During the first year of this crippling economic depression, John C. Vance held the ownership of the Palmetto Plantation in north Bossier Parish, which had been in the Vance family since 1850. It was first owned by John Vance’s Father Allen Vance, a wealthy planter from Abbeville District, South Carolina. When Allen died in 1865, he left his estate to his wife and children with instructions not to sell the plantation until after his youngest daughter, Laura Elizabeth a.k.a. Nina reached the age of eighteen.

John Vance renamed the plantation “Palmetto,” after the official nickname of his home state South Carolina, “Palmetto State.” However, the name was not changed legally and remained as “Allen Vance Plantation” in legal documents. The plantation was divided into river land and hill land by the Flat River Bayou, which traversed the plantation.

Starting on April 15, 1873, a long-running notice could be found in The Shreveport Times that John Vance was looking to change the business he was in and wanted to sell the plantation. Seeing how the nation’s economics were in dire straits and citizens had lost their trust in the banking system, and with credit not being a feasible option John opted to conduct a lottery in hopes to sell the plantation for cash during this financially depressed period.

John described the plantation in the following way: “...The place is situated in the Red River bottom, 2-1/2 miles from Benton, 11 miles above Shreveport, one mile from the river, and the survey of the Camden and Shreveport railroad just made, runs through these lands one-half mile from the ginhouse and dwelling, where a depot will probably be located. The place is also on the line of the contemplated Oklahoma railroad, and adjoining and surrounded by lands of J. B. Pickett, W. C. Vance, Dr. S. W. Vance, Mrs. M. G. O’Neill, John M. Arnold, and W. R. Prather. All the lands offered are first-class Red River bottom, entirely free from overflow, and the plantation has upon it plenty of labor. The ginhouse is a large and fine one, with an excellent set of running gear in perfect order. Every other house on the place has been built since 1866. There are 19 cabins, with brick chimneys, built in different places on the plantation to suit the new system of labor. A three acre garden and orchard paled in, and a considerable amount of ditching done last year. The dwelling is a fine, large two-story house, with six rooms, exclusive of the kitchen, store rooms, bath rooms, etc., just completed at a cost of $6000. This is one of the best improved places in this country. I have spent $10,000, improyements [sic] alone, since 1866...”

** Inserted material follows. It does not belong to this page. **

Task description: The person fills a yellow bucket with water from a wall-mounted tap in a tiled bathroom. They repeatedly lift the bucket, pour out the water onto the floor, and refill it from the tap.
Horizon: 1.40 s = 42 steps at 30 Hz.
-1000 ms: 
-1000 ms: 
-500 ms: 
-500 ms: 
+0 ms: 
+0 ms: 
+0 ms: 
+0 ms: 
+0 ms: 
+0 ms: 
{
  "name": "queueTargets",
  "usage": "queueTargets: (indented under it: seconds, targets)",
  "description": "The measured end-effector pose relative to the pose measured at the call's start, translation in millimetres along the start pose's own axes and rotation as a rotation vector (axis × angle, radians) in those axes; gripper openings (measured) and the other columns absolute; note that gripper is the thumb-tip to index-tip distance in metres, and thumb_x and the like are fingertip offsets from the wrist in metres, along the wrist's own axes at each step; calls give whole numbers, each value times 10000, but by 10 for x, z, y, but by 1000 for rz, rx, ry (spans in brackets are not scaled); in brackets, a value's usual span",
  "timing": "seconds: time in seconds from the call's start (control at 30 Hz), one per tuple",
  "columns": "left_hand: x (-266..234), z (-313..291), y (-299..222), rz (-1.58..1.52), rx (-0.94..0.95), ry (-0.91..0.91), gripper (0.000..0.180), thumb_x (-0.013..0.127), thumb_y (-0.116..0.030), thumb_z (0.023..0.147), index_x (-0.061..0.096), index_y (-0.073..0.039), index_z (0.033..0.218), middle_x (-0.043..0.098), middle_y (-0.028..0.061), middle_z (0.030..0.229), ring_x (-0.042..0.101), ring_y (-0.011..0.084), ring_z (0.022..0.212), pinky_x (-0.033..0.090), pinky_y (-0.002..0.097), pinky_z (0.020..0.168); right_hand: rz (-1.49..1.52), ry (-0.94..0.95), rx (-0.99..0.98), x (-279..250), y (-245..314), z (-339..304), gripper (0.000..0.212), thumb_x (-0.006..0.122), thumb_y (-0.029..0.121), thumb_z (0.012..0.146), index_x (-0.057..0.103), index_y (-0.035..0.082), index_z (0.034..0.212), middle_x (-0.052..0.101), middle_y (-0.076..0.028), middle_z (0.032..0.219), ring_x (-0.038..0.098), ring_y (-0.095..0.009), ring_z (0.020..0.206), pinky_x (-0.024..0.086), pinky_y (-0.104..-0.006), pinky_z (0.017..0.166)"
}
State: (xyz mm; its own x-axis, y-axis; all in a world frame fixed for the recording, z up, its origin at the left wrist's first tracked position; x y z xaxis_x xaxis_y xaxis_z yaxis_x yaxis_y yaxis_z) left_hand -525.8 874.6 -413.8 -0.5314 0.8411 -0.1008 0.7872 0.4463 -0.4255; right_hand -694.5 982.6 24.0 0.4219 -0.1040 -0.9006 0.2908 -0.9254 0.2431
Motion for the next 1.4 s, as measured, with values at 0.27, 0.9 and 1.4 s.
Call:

Included in the notice were testimonies of John’s honesty and integrity from his neighbors, the Bossier Parish Clerk of Court, and the Recorder. He listed the names of individuals that would assume responsibility for all funds received through the lottery to guarantee that if all 300 tickets are not sold, the money will be refunded to those that did by a ticket. Other individuals agreed to act as
commissioners to superintend the drawing of the tickets and prizes to ensure the public that it would be “honestly and impartially done.” B. M. Johnson banking house in Shreveport acted as treasurer of the lottery funds holding them in an account to be redistributed in the event all tickets were not sold.

Each ticket was sold for $100 with the first prize, obviously being, the plantation of 700 acres. The second through the seventh prizes were 20 and 40-acre tracts of land, and there were 93 cash prizes of $100 each. The odds of winning the plantation or one of the other prizes was one out of three.

According to public records, the Palmetto Plantation remained in the Vance family until 1890; leaving us to assume that John Vance’s lottery scheme failed and that those that bought a ticket were refunded their money.